■ **Action item**
Take from the listing each line that has the string "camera".

■ **Exercise material**
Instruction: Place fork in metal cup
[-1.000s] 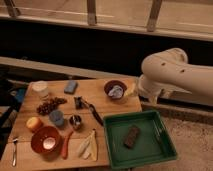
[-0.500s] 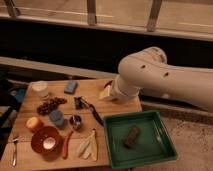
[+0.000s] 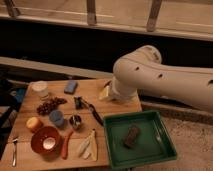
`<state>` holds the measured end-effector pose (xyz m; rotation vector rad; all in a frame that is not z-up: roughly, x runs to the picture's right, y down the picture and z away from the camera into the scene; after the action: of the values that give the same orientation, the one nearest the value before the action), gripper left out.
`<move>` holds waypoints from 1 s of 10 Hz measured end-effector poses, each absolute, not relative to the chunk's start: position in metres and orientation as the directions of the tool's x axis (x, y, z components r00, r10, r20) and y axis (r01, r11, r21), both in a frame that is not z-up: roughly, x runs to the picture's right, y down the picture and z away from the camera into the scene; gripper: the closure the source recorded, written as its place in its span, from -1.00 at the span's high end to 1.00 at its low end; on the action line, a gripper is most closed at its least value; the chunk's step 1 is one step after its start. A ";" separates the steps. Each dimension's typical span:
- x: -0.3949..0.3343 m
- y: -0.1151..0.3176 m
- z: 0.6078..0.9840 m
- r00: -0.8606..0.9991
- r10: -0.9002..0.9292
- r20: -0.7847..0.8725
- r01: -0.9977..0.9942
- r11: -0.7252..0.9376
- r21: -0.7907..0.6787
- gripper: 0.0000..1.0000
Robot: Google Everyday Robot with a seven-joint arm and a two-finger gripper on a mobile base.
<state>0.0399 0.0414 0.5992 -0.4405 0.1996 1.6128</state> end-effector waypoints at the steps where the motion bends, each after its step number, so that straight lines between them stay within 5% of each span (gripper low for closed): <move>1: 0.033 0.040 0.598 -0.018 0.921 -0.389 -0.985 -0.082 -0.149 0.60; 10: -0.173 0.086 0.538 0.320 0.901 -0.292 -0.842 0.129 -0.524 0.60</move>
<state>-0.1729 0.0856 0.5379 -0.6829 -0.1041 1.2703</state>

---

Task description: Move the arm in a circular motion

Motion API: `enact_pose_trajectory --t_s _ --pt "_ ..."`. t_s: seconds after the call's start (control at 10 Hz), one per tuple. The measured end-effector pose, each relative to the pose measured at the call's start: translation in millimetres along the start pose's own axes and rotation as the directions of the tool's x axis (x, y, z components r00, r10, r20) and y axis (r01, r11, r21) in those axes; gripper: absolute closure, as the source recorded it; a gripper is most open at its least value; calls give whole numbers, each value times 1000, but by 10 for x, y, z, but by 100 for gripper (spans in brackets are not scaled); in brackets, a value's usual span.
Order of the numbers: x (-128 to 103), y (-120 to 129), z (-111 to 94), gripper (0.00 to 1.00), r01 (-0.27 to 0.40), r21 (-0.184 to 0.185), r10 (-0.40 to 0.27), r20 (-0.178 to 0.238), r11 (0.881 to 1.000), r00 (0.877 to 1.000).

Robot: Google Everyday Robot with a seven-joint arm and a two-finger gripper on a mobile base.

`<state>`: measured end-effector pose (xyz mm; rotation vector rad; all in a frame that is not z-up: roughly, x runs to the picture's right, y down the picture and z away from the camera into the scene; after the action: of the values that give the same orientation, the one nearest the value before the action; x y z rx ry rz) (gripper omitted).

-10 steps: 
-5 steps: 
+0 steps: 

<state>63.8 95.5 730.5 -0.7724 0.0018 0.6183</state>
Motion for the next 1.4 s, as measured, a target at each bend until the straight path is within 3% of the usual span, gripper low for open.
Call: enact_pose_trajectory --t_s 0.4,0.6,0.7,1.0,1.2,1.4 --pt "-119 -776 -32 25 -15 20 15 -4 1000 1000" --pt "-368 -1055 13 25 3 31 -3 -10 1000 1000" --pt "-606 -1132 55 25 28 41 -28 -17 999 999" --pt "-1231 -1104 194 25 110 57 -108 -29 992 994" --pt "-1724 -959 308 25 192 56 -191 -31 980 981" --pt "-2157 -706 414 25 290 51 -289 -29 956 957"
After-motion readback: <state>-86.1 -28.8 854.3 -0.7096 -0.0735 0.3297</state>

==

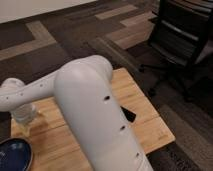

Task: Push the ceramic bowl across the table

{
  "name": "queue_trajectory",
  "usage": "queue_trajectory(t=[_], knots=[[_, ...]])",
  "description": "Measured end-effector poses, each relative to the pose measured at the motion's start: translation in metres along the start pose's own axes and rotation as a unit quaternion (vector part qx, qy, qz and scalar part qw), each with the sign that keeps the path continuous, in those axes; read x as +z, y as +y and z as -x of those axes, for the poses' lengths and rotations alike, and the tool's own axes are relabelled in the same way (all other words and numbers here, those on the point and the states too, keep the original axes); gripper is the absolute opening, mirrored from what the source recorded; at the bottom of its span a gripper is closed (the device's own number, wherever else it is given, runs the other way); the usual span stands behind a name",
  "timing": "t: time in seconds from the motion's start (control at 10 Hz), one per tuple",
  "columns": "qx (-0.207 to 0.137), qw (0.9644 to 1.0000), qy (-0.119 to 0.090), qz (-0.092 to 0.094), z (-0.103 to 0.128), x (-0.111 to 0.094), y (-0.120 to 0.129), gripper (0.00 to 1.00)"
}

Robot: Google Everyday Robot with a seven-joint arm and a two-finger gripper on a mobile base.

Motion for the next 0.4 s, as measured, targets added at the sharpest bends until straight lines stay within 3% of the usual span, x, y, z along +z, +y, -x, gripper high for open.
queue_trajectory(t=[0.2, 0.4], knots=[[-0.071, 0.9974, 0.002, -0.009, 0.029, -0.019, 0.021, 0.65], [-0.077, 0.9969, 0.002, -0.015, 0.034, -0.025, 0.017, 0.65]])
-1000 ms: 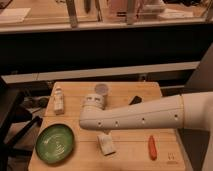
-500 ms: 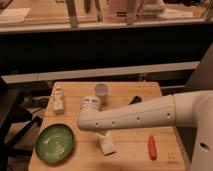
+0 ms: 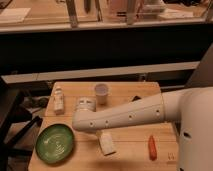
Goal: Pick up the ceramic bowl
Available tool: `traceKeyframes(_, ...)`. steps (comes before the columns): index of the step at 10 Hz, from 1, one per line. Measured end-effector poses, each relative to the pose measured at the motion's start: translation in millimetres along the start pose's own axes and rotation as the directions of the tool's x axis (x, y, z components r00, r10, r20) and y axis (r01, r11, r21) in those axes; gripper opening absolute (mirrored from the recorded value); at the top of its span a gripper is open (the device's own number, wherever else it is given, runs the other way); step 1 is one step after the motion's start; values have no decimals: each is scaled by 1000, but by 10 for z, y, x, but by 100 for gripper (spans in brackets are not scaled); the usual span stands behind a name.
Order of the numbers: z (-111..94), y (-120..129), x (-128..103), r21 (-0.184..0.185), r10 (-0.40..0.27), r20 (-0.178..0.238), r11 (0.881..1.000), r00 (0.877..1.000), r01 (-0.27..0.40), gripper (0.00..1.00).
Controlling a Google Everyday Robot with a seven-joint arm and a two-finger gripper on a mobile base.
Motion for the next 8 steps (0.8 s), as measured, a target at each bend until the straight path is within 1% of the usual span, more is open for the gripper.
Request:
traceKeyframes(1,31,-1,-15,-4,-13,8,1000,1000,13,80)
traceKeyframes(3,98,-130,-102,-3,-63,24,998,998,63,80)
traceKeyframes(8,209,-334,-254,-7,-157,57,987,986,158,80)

■ **Output for this exercise**
`<state>` holds the measured end-effector pose (xyz m; rotation vector rad; all in a frame that is not z-up: roughly, x runs to the picture's right, y down the picture and z away from the camera into the scene; after the action: of the values that give the same orientation, the one nearest the value before the action), gripper left out.
`<move>` holds waypoints from 1 s of 10 Hz measured end-effector poses, each absolute, not relative to the chunk's start: position in metres and orientation as the directions of the tool's x axis (x, y, z components r00, r10, r20) and y axis (r01, r11, r21), both in a frame that is not z-up: roughly, x runs to the picture's right, y down the picture and z away from the camera into the scene; gripper: the closure the source recorded, written as its place in its span, from -1.00 at the span's high end to 1.00 at its low end; on the action line, a gripper is most closed at its least value; the chunk's step 1 is one step after its start. A ";" separates the steps. Each dimension's typical span:
`<state>`: measured end-effector pose (xyz mm; rotation vector rad; all in a frame that is not z-up: roughly, x runs to the picture's right, y down the picture and z away from the camera into the scene; after the action: of the values that give the same orientation, the one nearest the value before the action; x y z rx ry rz) (gripper omitted).

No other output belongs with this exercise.